Data supplied below:

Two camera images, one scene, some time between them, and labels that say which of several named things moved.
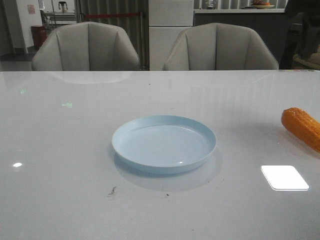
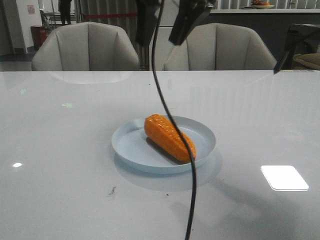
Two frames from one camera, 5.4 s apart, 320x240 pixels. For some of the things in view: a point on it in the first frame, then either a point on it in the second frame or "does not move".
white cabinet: (167, 19) does not move
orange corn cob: (303, 125) -> (162, 131)
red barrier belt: (112, 14) does not move
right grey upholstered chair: (219, 46) does not move
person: (310, 57) -> (64, 7)
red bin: (39, 33) does not move
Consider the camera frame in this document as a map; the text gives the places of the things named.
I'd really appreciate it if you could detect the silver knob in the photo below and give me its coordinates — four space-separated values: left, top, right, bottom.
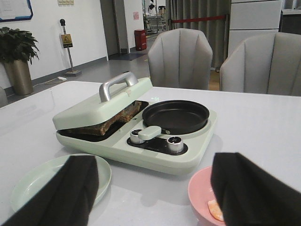
130 129 145 144
166 136 184 153

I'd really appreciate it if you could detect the white refrigerator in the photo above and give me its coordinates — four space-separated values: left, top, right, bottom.
228 0 282 55

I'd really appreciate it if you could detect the black frying pan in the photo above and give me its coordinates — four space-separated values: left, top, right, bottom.
138 100 210 140

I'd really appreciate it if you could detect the grey chair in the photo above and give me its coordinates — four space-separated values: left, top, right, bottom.
220 32 301 96
148 28 213 90

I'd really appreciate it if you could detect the red barrier belt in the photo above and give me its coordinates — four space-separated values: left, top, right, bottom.
171 15 227 24

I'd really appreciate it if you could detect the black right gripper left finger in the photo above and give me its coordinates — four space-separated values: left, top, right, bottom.
4 155 99 226

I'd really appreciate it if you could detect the left silver knob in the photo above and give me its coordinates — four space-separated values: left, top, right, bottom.
130 129 145 144

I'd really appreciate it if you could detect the green breakfast maker lid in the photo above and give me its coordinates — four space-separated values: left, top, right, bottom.
53 72 152 130

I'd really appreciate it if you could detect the pink bowl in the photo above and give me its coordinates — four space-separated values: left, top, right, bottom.
188 166 225 226

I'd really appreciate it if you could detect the grey curtain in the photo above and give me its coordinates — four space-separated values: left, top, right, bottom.
166 0 231 69

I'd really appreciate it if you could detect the red trash bin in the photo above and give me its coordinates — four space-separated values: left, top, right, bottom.
134 29 147 51

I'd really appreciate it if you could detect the left grey chair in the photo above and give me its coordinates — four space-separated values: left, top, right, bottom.
148 28 213 90

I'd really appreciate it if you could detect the yellow warning sign post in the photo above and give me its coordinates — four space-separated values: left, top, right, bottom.
59 19 81 76

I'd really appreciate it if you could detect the green breakfast maker base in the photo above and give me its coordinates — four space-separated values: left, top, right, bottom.
56 100 217 175

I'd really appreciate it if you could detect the right silver knob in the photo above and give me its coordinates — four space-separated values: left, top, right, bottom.
166 136 184 153

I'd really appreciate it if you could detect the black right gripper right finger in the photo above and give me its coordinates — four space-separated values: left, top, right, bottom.
211 153 301 226

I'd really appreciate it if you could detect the bread slice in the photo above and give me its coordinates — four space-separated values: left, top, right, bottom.
62 112 126 136
117 101 142 122

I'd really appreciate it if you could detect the front shrimp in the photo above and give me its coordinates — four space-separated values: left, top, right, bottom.
207 199 224 222

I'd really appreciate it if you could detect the green round plate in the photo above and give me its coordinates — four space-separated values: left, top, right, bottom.
10 155 111 212

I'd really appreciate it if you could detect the right grey chair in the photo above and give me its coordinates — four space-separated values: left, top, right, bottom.
220 32 301 96

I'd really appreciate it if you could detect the potted green plant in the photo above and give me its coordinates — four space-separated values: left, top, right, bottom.
0 27 39 96

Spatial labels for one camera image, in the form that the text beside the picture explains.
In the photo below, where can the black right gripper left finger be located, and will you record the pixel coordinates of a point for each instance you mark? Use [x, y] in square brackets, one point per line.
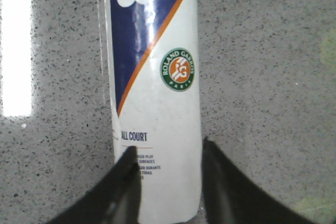
[114, 199]

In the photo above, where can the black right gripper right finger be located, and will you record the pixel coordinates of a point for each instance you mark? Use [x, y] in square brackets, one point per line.
[231, 197]

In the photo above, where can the white Wilson tennis ball can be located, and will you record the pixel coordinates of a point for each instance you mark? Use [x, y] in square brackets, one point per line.
[155, 103]

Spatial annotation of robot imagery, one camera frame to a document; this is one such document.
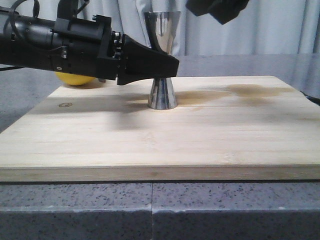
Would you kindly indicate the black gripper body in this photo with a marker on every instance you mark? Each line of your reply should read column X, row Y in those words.
column 88, row 47

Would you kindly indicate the steel double jigger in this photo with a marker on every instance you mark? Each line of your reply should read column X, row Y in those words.
column 161, row 27

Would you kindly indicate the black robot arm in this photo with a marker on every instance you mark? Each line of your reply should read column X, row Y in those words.
column 25, row 41

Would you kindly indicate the yellow lemon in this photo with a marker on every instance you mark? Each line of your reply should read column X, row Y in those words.
column 74, row 79

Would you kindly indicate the grey curtain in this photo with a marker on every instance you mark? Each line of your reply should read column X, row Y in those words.
column 263, row 27

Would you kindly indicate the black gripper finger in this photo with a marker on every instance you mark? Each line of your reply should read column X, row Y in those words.
column 139, row 62
column 222, row 10

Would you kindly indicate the wooden cutting board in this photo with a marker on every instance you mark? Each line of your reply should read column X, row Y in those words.
column 224, row 128

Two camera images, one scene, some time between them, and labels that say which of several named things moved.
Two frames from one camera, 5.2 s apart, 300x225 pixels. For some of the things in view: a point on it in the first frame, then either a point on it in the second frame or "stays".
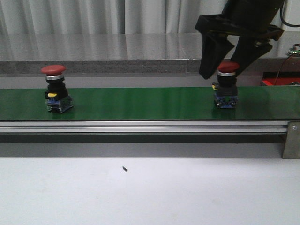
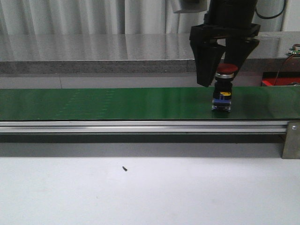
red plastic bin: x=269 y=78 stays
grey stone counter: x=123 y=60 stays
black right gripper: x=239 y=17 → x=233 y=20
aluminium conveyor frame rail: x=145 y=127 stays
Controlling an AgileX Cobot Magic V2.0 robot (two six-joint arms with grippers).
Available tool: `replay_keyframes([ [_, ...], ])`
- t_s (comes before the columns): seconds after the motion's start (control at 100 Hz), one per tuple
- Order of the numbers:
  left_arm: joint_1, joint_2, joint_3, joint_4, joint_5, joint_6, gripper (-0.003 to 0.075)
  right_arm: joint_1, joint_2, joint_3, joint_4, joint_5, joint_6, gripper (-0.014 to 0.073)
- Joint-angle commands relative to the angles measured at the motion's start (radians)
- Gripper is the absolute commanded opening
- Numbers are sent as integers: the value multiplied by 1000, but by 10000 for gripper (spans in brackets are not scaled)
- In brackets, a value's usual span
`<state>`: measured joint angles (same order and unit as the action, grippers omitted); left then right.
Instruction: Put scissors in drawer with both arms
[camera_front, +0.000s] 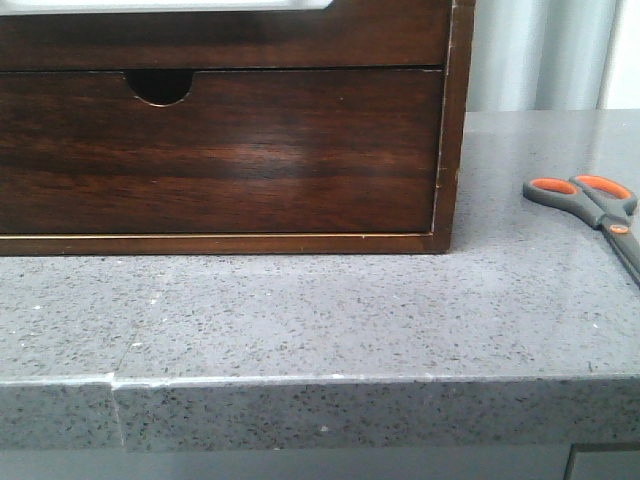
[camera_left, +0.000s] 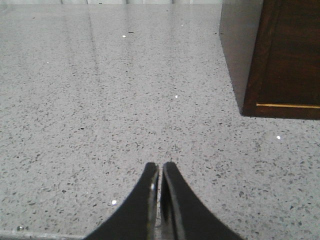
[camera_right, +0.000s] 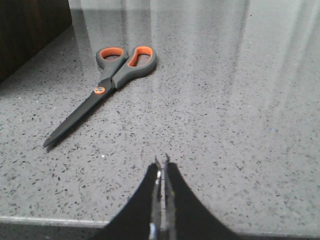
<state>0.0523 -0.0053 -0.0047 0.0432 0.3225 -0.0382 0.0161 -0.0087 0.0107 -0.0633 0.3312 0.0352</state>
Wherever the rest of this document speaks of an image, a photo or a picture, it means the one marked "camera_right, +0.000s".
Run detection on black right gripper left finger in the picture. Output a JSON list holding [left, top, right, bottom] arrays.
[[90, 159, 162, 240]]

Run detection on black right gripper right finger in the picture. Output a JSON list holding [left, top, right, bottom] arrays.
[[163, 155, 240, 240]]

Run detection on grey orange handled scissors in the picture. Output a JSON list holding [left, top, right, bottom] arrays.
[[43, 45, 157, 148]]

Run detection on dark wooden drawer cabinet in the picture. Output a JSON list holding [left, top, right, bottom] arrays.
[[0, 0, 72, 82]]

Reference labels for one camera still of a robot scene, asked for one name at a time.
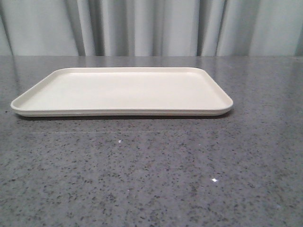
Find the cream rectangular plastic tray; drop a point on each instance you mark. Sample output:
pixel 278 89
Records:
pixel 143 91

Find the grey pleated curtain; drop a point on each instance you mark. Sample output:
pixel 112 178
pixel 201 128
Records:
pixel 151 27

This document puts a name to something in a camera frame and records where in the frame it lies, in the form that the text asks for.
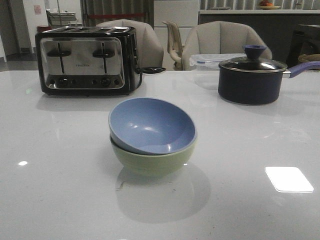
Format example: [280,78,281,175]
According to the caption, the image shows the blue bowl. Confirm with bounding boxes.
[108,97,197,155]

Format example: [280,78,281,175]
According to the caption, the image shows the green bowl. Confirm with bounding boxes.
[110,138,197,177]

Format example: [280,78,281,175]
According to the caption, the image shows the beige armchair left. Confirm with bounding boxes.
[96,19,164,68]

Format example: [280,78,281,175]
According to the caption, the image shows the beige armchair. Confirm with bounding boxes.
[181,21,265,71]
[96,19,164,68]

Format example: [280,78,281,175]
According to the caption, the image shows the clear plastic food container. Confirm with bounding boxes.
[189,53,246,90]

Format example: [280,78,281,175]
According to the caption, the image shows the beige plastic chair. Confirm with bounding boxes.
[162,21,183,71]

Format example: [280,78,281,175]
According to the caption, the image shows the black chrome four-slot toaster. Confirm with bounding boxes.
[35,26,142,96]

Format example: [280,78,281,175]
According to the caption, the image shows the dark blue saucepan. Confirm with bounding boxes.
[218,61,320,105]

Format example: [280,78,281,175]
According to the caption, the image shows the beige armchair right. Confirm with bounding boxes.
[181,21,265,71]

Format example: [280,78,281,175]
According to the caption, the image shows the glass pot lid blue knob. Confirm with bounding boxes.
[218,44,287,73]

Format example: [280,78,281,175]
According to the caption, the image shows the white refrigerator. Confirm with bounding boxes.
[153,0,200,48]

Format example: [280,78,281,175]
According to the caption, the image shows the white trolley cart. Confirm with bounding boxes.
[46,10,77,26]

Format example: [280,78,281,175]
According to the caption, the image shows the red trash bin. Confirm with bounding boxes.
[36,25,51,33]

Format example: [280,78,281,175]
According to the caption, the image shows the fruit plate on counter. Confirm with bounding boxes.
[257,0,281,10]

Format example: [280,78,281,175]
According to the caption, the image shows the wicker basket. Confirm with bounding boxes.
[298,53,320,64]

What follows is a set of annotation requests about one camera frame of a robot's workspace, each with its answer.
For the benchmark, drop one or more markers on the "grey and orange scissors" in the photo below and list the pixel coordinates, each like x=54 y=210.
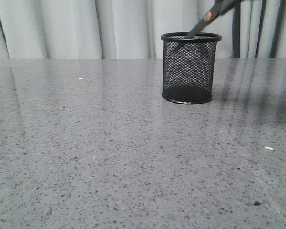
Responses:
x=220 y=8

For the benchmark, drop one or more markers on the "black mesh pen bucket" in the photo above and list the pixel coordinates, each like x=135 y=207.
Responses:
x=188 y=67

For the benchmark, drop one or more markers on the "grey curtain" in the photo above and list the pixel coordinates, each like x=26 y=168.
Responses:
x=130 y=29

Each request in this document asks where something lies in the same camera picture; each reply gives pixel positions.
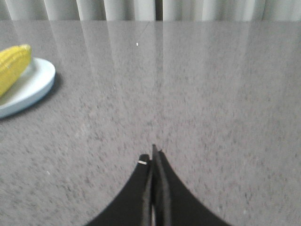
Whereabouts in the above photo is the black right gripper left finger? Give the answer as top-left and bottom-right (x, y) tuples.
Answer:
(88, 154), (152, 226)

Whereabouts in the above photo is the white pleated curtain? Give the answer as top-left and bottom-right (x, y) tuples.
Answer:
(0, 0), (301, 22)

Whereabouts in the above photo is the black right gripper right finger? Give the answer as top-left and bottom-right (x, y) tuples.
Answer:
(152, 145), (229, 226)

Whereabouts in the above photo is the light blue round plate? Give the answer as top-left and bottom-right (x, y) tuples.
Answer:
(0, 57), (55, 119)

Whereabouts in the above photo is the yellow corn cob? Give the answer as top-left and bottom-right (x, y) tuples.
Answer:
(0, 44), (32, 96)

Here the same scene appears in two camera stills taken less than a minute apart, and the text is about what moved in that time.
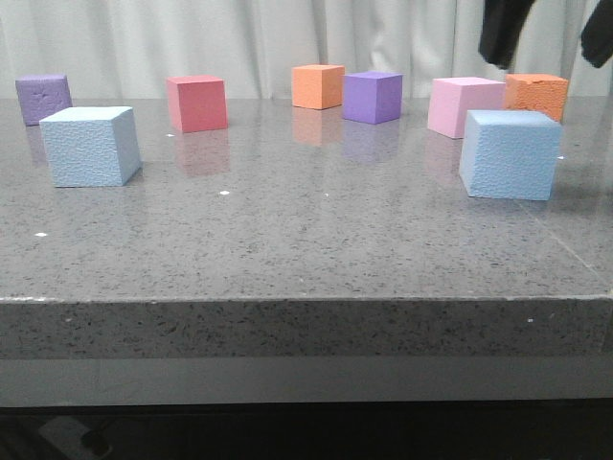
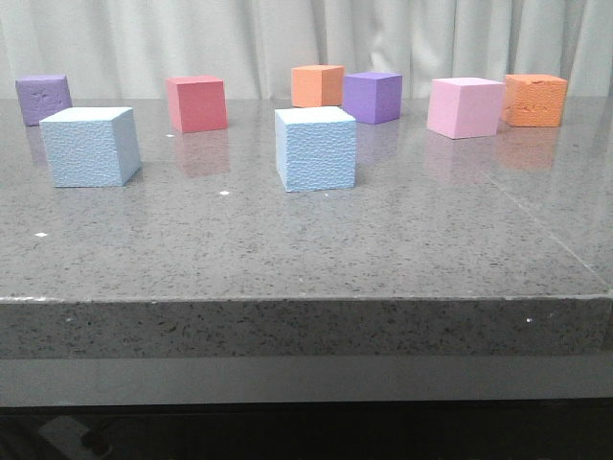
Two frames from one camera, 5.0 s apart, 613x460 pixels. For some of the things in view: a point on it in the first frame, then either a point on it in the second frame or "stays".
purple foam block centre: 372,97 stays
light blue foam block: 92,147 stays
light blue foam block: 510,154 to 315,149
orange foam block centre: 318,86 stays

End of Data supplied.

= Aim of the task =
Copy, from the data above, every line where the word "motion" appears.

= Exercise answer =
- t_s (comes before the columns): seconds after the motion's start (control at 100 Hz), one per tuple
- Joint-angle commands relative to the angles measured at the motion's start (radians)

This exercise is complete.